__Task brief__.
What follows is a listing. Return every line of it exactly.

__Collected material__.
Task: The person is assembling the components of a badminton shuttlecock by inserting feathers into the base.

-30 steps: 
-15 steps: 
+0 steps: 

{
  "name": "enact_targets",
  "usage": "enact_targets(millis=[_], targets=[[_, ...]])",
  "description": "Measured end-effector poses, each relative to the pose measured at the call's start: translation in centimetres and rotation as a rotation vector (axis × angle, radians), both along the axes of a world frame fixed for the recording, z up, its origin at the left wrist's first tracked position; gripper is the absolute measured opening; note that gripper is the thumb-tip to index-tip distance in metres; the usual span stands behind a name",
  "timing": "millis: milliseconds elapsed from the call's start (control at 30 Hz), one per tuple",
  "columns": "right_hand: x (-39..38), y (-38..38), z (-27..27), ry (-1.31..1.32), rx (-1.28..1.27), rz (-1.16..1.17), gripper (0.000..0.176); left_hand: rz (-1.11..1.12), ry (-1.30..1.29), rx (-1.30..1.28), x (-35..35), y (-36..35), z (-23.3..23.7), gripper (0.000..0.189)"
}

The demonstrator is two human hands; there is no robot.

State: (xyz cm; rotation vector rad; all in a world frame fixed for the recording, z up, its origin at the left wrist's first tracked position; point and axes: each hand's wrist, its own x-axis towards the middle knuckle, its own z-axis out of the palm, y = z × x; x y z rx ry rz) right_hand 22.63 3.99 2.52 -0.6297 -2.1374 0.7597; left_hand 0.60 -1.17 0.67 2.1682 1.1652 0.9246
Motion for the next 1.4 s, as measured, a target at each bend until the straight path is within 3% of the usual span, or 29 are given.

__Result__.
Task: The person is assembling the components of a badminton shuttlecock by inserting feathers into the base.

-30 steps: 
-15 steps: 
+0 steps: 

{
  "name": "enact_targets",
  "usage": "enact_targets(millis=[_], targets=[[_, ...]])",
  "description": "Measured end-effector poses, each relative to the pose measured at the call's start: translation in centimetres and rotation as a rotation vector (axis × angle, radians), both along the axes of a world frame fixed for the recording, z up, its origin at the left wrist's first tracked position; gripper is the absolute measured opening; note that gripper is the thumb-tip to index-tip distance in metres; the usual span stands behind a name",
  "timing": "millis: milliseconds elapsed from the call's start (control at 30 Hz), one per tuple",
  "columns": "right_hand: x (-39..38), y (-38..38), z (-27..27), ry (-1.31..1.32), rx (-1.28..1.27), rz (-1.16..1.17), gripper (0.000..0.176); left_hand: rz (-1.11..1.12), ry (-1.30..1.29), rx (-1.30..1.28), x (-35..35), y (-36..35), z (-23.3..23.7), gripper (0.000..0.189)"
}

The demonstrator is two human hands; there is no robot.

State: (xyz cm; rotation vector rad; all in a world frame fixed for the recording, z up, its origin at the left wrist's first tracked position; point and axes: each hand's wrist, its own x-axis towards the middle knuckle, its own z-axis out of the palm, y = z × x; x y z rx ry rz) right_hand 22.63 3.99 2.52 -0.6297 -2.1374 0.7597; left_hand 0.60 -1.17 0.67 2.1682 1.1652 0.9246
Motion for the next 1.4 s, as measured, a target at each bend until the straight path is within 3% of the usual span, or 29 are given.

Nothing further is needed for the exercise.